Peru purchased seven aircraft for the Peruvian Air Force, with deliveries completed in May 1939. In Peruvian service, these aircraft were fitted with bomb racks under the fuselage for light bombs. The Peruvian NA-50s took part in the Ecuadorian–Peruvian War of July 1941, supporting Army of Peru ground forces.

In 1940, the NA-68s (along with a parallel order for NA-69 two seaters) ordered by the Royal Thai Air Force were en route to Thailand when their export clearance was canceled and were returned to the United States where they were assigned the designation P-64, disarmed, and used for advanced fighter training by the USAAC, primarily at Luke Field in Arizona. They were later re-designated RP-64 ("R" for "Restricted").

==Operators==
- Peru
- Peruvian Air Force
- USA
- United States Army Air Corps/United States Army Air Forces

==Surviving aircraft==

- NA-50 XXI-41-4 (c/n 50-951). The sole surviving NA-50 is currently under restoration at Las Palmas Air Base, Lima, Peru, with it being planned that the aircraft be restored to flying by 2021. The aircraft remained in service until 1961 and was then displayed on a pedestal next to the Mausoleum of Captain José Quiñones Gonzales, (a Peruvian national hero who died flying an NA-50), until 2018, when it was removed for restoration.
- NA-68A 41-19085 (c/n 68-3061).
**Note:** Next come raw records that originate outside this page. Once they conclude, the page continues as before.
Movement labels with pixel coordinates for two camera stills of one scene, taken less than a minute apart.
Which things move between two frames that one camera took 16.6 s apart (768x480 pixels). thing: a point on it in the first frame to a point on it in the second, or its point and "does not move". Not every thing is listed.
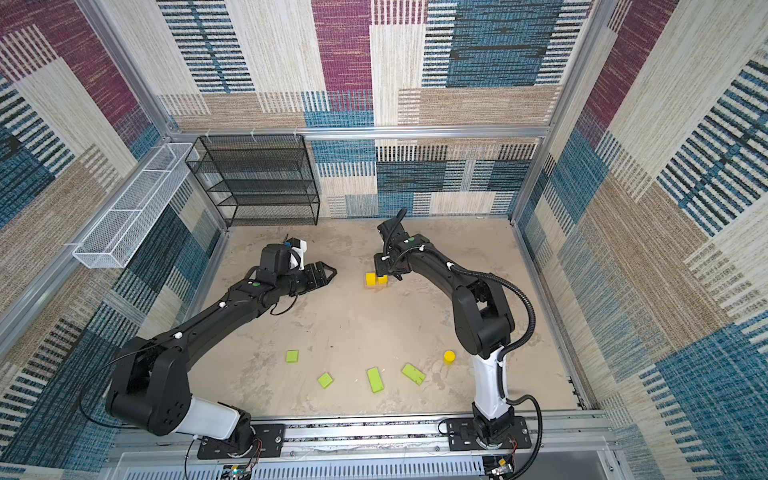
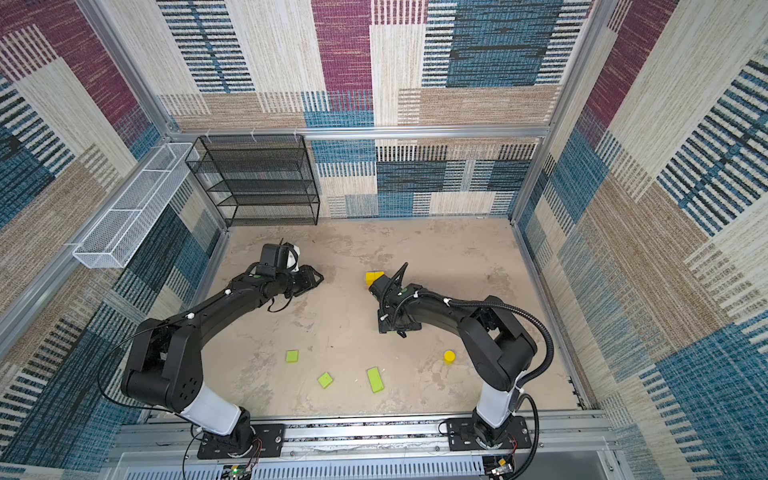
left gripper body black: [300, 281] does not move
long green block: [375, 379] does not move
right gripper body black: [385, 264] to [389, 324]
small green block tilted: [325, 380] does not move
One of the six intercepted Thailand-bound P-64s which survived being used for training and liaison was obtained by the Experimental Aircraft Association in the 1960s, and was used by EAA founder and president Paul Poberezny to perform an aerobatic display as part of the organization's annual fly-in. It was retired from flight after 1988 and placed on display at the EAA Aviation Museum. This aircraft has since been restored to flying condition, with the engine running again in 2013, followed by its first flying appearance at the 2016 EAA AirVenture Oshkosh airshow.